Quotes in the picture of Dorian Gray by Oscar Wilde
“And beauty is a form of genius — is higher, indeed, than genius, as it needs no explanation. It is of the great facts of the world, like sunlight, or spring-time, or the reflection in dark waters of that silver shell we call the moon. It cannot be questioned. It has its divine right of sovereignty. It makes princes of those who have it. You smile? Ah! when you have lost it you won’t smile…”
“People say sometimes that beauty is only superficial. That may be so, but at least it is not so superficial as thought is. To me, beauty is the wonder of wonders.

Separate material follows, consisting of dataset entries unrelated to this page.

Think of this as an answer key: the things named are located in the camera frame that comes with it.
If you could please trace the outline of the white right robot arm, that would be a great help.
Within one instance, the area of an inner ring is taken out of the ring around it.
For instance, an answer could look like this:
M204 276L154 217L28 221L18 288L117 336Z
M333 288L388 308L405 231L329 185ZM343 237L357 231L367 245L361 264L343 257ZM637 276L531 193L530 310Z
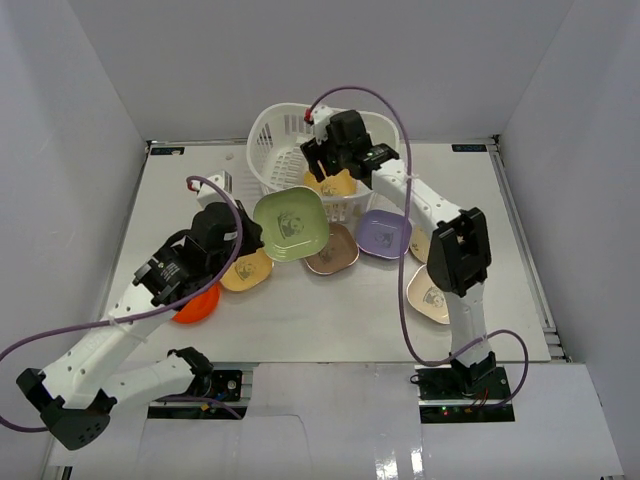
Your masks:
M385 143L374 144L361 114L324 105L304 116L313 131L301 146L310 172L322 181L343 170L404 211L427 235L426 270L443 293L451 329L451 384L461 397L484 391L496 366L487 339L484 283L491 264L487 221L464 210L410 171L410 160Z

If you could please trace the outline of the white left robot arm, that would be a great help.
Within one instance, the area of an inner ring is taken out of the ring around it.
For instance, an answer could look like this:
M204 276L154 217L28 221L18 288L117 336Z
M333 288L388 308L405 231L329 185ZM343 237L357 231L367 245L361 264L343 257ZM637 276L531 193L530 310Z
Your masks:
M165 322L153 315L197 314L180 302L210 289L233 257L262 248L261 227L243 207L213 202L198 212L190 228L171 235L135 272L111 315L127 322L91 329L49 366L23 371L16 383L38 410L52 436L70 451L101 435L111 414L123 407L178 396L199 399L212 394L214 366L193 347L171 349L164 360L119 373L120 365Z

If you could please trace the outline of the brown square panda plate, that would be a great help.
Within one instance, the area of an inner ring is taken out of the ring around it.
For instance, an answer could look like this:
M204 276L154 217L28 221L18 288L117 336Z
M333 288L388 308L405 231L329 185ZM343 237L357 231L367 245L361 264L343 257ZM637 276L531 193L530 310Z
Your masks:
M359 258L359 248L347 227L329 224L329 240L316 254L304 259L309 270L327 276L349 268Z

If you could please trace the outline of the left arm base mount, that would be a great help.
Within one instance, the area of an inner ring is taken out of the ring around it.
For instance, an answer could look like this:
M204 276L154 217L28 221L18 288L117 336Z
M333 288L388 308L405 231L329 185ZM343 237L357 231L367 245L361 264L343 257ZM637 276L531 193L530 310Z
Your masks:
M180 394L173 400L192 406L198 419L241 420L247 410L241 406L243 377L242 370L215 370L206 393Z

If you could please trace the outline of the green square panda plate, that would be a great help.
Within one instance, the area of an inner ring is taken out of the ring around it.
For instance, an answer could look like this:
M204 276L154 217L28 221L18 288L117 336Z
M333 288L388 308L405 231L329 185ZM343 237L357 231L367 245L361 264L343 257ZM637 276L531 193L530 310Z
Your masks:
M253 219L262 228L266 255L275 262L315 255L330 236L321 198L305 186L265 195L256 203Z

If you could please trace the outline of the yellow square panda plate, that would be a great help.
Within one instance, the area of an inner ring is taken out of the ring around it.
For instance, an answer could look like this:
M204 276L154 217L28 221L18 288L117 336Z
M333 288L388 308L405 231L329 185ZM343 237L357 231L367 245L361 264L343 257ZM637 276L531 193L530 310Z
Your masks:
M314 190L321 197L346 197L356 193L356 181L350 176L348 170L343 169L339 174L328 176L318 182L314 175L306 171L303 184Z

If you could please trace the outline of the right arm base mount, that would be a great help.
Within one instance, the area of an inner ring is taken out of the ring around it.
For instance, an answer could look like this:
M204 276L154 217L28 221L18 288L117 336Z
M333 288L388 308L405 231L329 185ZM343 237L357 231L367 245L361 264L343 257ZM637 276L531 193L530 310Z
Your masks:
M510 423L511 403L497 407L511 389L503 367L497 367L472 387L464 386L448 367L417 369L409 379L417 387L423 425Z

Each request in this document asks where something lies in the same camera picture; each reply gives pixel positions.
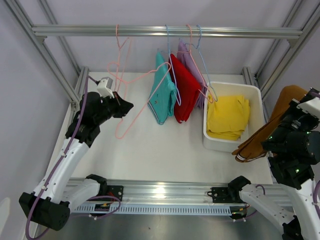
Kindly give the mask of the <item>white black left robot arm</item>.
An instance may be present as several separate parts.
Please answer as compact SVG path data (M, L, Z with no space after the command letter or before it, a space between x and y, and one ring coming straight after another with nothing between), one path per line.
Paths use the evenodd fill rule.
M23 192L19 198L27 218L27 231L31 222L59 231L71 213L84 202L118 199L109 195L107 179L95 174L88 175L68 192L65 188L78 163L100 134L100 126L110 118L125 117L133 107L115 91L109 96L101 96L98 92L82 96L80 109L67 129L59 156L35 189L31 193Z

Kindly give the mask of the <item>pink hanger of brown trousers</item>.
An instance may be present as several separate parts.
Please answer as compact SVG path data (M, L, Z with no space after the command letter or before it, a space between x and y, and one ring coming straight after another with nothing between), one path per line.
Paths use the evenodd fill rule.
M123 117L121 117L120 122L117 124L116 129L115 129L115 137L119 140L123 139L125 137L125 135L128 133L128 131L132 128L132 126L134 125L134 123L136 122L136 120L138 119L138 117L141 115L141 113L143 112L143 110L146 108L146 106L148 105L148 102L150 101L151 97L155 94L155 92L158 90L159 86L162 84L163 80L165 79L165 77L169 74L170 69L171 69L171 64L169 62L164 62L162 64L160 64L156 69L150 70L149 72L144 73L143 75L134 78L131 81L125 81L123 80L122 77L118 77L118 70L116 70L115 74L113 72L111 72L109 70L109 65L111 64L115 64L117 66L119 66L119 64L117 62L110 62L107 64L107 72L112 75L113 77L115 77L115 84L118 86L117 89L120 88L121 83L124 84L124 95L123 95L123 99L126 100L127 99L127 95L129 96L129 99L133 99L134 95L137 94L141 94L144 93L146 87L148 87L148 84L143 84L143 83L135 83L141 79L143 79L144 77L156 73L161 67L163 67L164 65L167 65L167 71L165 72L165 74L163 75L161 81L159 82L159 84L157 85L157 87L155 88L155 90L151 93L151 95L149 96L149 98L146 100L145 104L143 105L143 107L141 108L141 110L137 113L137 115L135 116L135 118L132 120L131 124L128 126L128 128L125 130L125 132L123 133L122 136L118 135L118 131L119 128L121 126L121 124L123 123Z

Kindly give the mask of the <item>teal trousers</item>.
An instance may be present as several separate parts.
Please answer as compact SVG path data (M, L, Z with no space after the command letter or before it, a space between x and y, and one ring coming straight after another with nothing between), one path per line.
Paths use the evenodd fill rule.
M154 82L151 88L148 107L156 122L163 125L168 117L174 115L177 88L172 81L169 65L165 63L162 54L158 52L155 56Z

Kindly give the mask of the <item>yellow trousers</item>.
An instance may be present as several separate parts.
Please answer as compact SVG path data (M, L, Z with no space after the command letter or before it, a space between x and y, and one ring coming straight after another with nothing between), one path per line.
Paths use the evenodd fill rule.
M220 96L207 103L206 134L211 138L237 141L250 118L250 102L243 95Z

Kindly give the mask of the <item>brown trousers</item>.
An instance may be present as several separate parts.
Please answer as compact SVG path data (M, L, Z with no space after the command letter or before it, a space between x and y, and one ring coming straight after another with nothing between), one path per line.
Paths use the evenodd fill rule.
M263 149L262 142L265 141L279 125L282 115L290 106L290 102L293 99L300 101L307 93L306 90L297 85L284 87L279 94L269 121L232 152L235 160L240 163L248 163L265 157L267 151Z

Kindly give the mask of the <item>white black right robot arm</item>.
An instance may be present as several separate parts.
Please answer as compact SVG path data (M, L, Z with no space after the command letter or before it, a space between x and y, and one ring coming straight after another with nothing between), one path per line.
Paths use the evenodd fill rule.
M271 222L284 240L320 238L319 186L314 180L313 165L320 162L320 99L292 100L281 123L262 142L273 153L268 158L277 183L287 193L293 207L289 212L259 190L244 176L228 184L228 198L251 205Z

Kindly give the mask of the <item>pink hanger of yellow trousers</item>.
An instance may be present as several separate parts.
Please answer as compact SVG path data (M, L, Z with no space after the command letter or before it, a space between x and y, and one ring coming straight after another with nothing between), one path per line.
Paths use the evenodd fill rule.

It is only shallow people who do not judge by appearances.”
“Ah! realize your youth while you have it. Don’t squander the gold of your days, listening to the tedious, trying to improve the hopeless failure, or giving away your life to the ignorant, the common, and the vulgar. These are the sickly aims, the false ideals, of our age. Live! Live the wonderful life that is in you! Let nothing be lost upon you. Be always searching for new sensations. Be afraid of nothing. . . . A new Hedonism — that is what our century wants. You might be its visible symbol.”
“I am jealous of everything whose beauty does not die. I am jealous of the portrait you have painted of me. Why should it keep what I must lose? Every moment that passes takes something from me and gives something to it. Oh, if it were only the other way! If the picture could change, and I could be always what I am now! Why did you paint it? It will mock me some day — mock me horribly!”
“I believe that if one man were to live out his life fully and completely, were to give form to every feeling, expression to every thought, reality to every dream — I believe that the world would gain such a fresh impulse of joy that we would forget all the maladies of mediaevalism, and return to the Hellenic ideal — to something finer, richer than the Hellenic ideal, it may be.”
“An artist should create beautiful things, but should put nothing of his own life into them. We live in an age when men treat art as if it were meant to be a form of autobiography. We have lost the abstract sense of beauty.”